• **Task item**
Leave out any picture and return the remaining listing below exactly as given.

• **Collected data**
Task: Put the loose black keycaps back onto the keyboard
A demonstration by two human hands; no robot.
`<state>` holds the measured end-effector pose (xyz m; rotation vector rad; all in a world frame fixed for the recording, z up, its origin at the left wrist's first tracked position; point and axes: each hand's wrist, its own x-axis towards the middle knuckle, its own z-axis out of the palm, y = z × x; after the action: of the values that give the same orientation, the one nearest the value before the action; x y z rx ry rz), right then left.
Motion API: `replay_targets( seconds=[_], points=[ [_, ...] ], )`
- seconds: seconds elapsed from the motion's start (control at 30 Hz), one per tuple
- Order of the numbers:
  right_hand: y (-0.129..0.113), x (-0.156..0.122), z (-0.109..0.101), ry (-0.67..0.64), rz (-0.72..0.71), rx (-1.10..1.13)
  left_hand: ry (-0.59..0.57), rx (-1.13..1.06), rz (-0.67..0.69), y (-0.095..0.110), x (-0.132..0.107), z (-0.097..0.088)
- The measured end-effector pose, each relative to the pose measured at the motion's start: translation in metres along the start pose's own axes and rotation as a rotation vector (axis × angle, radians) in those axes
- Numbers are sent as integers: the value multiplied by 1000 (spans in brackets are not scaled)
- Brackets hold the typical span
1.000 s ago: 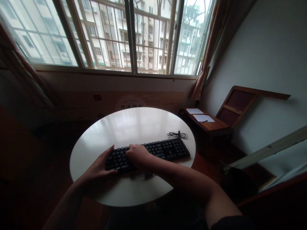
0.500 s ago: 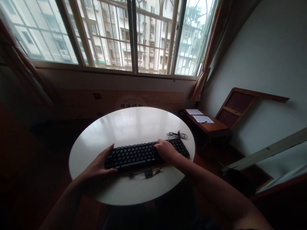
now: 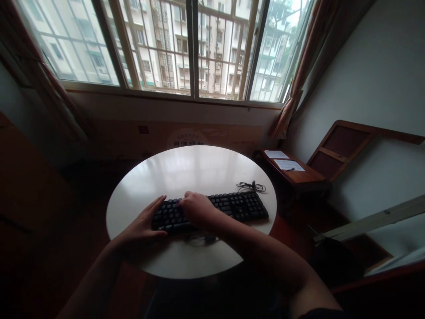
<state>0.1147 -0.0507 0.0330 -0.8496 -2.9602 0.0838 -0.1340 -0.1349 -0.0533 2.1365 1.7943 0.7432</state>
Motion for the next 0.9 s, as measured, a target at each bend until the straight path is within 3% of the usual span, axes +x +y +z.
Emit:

• **Answer to this exercise**
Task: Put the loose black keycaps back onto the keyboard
A demonstration by two human hands; no robot.
`<state>` holds the measured end-effector pose (xyz m; rotation vector rad; all in a world frame fixed for the recording, z up, its origin at the left wrist's first tracked position; point and axes: each hand's wrist, its own x-axis towards the middle knuckle, its own z-axis out of the palm, y = z × x; after the action: of the values that give the same orientation, the one nearest the value before the action; x y z rx ry rz), right then left.
Motion API: `replay_targets( seconds=[_], points=[ [_, ...] ], )`
- seconds: seconds elapsed from the motion's start (control at 30 Hz), one per tuple
- Order of the numbers:
  right_hand: y (-0.129..0.113), x (-0.156..0.122), z (-0.109..0.101), ry (-0.67..0.64), rz (-0.72..0.71), rx (-1.10..1.13)
  left_hand: ry (-0.59..0.57), rx (-1.13..1.06), rz (-0.67..0.69), y (-0.095..0.110), x (-0.132..0.107), z (-0.097..0.088)
- The measured end-effector pose, each relative to the pose measured at the motion's start: translation in metres along the start pose's own axes and rotation as a rotation vector (axis × angle, radians) in those axes
- Numbers are sent as integers: the value multiplied by 1000 (spans in brackets are not scaled)
- Brackets hold the typical span
1.000 s ago: 
0.500 s ago: 
now: 
<state>0.1147 -0.0507 0.0330 -0.8496 -2.9602 0.0838 -0.1340 -0.1349 -0.0533 2.1365 1.7943 0.7432</state>
Motion for the next 0.9 s, as measured, a target at each bend until the straight path is within 3% of the usual span, axes +x +y +z.
Emit:

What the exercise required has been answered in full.